Performance considerations

Browser rendering is resource-intensive. A typical Scrapy setup can make hundreds of requests per minute. With Selenium or Playwright, you're limited to maybe 5-10 concurrent browser instances before CPU and memory become bottlenecks.

To minimize performance impact:

  • Only use browser rendering when absolutely necessary. If an API endpoint exists that returns the same data (check your browser's Network tab), hit that directly instead.
  • Cache rendered pages during development using HTTPCACHE_ENABLED.
  • Run browsers in headless mode to reduce overhead.
  • Scale horizontally by running multiple Scrapy instances on different machines rather than trying to run 50 browser tabs on one server.

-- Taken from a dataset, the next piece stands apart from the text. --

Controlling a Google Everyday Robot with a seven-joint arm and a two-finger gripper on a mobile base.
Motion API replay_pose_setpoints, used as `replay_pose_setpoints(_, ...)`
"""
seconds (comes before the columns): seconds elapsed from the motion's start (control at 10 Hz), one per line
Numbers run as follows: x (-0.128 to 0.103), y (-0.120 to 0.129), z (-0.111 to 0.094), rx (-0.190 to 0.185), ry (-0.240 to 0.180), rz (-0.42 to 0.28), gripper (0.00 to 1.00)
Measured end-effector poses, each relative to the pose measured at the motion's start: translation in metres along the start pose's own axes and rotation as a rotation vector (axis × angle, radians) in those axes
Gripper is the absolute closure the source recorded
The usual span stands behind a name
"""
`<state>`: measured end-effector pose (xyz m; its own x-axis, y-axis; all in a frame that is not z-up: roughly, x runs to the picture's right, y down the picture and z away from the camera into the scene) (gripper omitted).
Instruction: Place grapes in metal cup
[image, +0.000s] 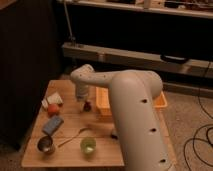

For sites with serious anti-bot protection, you might need both browser rendering and residential proxies. Combining scrapy-playwright with a service like Decodo gives you the fingerprint of a real browser backed by residential IPs, which handles most modern bot detection.

Common limitations for Scrapy web scraping

JavaScript rendering not built-in

Scrapy downloads and parses raw HTML. If a site relies on JavaScript to populate content after the initial page load, Scrapy won't see it. You'll need to integrate Selenium or Playwright, which adds complexity and slows down scraping significantly. For simple projects where you just need a few data points from a JS-heavy site, Beautiful Soup combined with Selenium might be a simpler starting point.

Memory usage at extreme scale

Scrapy keeps request queues, response objects, and some state in memory. At tens of thousands of concurrent requests, memory consumption can grow quickly. For most projects this isn't an issue, but if you're crawling millions of URLs in a single session, you'll need to monitor memory usage and potentially tune garbage collection or split the work across multiple runs.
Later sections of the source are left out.